NEXPTIME

In computational complexity theory, the complexity class NEXPTIME (sometimes called NEXP) is the set of decision problems that can be solved by a non-deterministic Turing machine using time ${\displaystyle 2^{n^{O(1)}}}$.

In terms of NTIME,

${\displaystyle {\mathsf {NEXPTIME}}=\bigcup _{k\in \mathbb {N} }{\mathsf {NTIME}}(2^{n^{k}})}$

Alternatively, NEXPTIME can be defined using deterministic Turing machines as verifiers.

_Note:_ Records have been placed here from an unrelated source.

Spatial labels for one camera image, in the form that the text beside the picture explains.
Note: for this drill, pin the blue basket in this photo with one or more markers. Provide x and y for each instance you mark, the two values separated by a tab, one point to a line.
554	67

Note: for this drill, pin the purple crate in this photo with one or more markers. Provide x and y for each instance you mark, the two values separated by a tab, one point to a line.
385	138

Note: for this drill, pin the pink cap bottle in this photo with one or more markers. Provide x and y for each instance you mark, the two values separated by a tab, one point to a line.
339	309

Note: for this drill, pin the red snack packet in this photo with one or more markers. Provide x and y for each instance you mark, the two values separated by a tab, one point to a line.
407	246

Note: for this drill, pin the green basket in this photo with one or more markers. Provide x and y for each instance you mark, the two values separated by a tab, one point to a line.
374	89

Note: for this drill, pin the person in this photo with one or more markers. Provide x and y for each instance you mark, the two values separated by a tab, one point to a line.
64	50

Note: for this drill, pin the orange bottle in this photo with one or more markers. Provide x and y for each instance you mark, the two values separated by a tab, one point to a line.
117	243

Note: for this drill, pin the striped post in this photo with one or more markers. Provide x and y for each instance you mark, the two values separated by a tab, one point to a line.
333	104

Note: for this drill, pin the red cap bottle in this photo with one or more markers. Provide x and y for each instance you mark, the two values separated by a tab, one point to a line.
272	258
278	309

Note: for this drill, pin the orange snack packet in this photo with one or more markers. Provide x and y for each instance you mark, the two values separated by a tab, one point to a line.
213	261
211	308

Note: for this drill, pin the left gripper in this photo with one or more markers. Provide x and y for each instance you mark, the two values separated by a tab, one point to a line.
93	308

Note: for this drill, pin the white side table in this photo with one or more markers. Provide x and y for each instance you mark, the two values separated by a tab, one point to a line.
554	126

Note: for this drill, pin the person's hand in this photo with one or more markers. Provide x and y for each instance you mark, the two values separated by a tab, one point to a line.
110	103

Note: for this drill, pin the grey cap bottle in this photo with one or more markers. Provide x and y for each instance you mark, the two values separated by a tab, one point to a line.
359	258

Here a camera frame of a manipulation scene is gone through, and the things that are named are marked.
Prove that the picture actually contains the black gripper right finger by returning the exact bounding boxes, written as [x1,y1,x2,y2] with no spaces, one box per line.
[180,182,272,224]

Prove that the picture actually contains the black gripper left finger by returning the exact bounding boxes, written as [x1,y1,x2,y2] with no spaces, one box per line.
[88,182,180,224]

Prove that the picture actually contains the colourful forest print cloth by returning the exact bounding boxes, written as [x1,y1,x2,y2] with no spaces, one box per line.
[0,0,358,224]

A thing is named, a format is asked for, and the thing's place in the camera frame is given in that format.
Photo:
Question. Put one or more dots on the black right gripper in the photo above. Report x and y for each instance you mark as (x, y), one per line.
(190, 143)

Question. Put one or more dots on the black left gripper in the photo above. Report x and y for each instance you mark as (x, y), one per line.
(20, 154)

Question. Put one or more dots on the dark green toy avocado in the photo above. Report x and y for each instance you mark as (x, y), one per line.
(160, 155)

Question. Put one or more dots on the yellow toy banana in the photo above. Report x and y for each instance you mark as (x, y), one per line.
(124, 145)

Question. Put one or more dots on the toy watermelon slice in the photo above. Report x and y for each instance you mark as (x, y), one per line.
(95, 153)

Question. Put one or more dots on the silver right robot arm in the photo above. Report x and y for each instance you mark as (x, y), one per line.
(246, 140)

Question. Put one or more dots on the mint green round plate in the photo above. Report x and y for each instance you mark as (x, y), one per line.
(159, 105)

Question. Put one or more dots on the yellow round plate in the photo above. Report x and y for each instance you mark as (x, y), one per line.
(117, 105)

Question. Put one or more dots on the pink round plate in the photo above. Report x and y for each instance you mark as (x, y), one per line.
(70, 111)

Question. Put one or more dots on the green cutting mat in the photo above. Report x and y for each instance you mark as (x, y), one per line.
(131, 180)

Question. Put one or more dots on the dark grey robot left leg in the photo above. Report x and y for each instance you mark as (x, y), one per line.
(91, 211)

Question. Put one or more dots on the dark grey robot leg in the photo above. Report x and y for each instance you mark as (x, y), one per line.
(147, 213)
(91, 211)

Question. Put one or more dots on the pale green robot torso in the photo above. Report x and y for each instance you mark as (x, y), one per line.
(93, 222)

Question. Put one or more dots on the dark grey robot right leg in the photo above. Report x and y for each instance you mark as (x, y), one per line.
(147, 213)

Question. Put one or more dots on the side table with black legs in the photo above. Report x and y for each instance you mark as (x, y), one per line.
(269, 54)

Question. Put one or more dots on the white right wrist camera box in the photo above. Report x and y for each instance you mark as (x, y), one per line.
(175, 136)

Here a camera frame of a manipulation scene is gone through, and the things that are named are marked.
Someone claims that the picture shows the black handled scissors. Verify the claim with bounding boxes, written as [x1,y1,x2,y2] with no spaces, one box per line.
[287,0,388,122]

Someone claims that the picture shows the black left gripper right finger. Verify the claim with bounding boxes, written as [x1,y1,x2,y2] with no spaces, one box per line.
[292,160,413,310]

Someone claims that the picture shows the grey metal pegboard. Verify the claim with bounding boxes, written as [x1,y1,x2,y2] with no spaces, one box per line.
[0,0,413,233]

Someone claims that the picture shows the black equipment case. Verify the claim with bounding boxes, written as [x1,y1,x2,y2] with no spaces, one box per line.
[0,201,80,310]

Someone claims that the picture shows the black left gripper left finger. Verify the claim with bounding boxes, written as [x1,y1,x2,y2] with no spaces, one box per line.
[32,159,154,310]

A language L is in NEXPTIME if and only if there exist polynomials p and q, and a deterministic Turing machine M, such that

• For all x and y, the machine M runs in time ${\displaystyle 2^{p(|x|)}}$ on input ${\displaystyle (x,y)}$
• For all x in L, there exists a string y of length ${\displaystyle 2^{q(|x|)}}$ such that ${\displaystyle M(x,y)=1}$
• For all x not in L and all strings y of length ${\displaystyle 2^{q(|x|)}}$, ${\displaystyle M(x,y)=0}$

We know

P ⊆ NP ⊆ EXPTIME ⊆ NEXPTIME

and also, by the time hierarchy theorem, that

NP ⊊ NEXPTIME

If P = NP, then NEXPTIME = EXPTIME (padding argument); more precisely, E ≠ NE if and only if there exist sparse languages in NP that are not in P.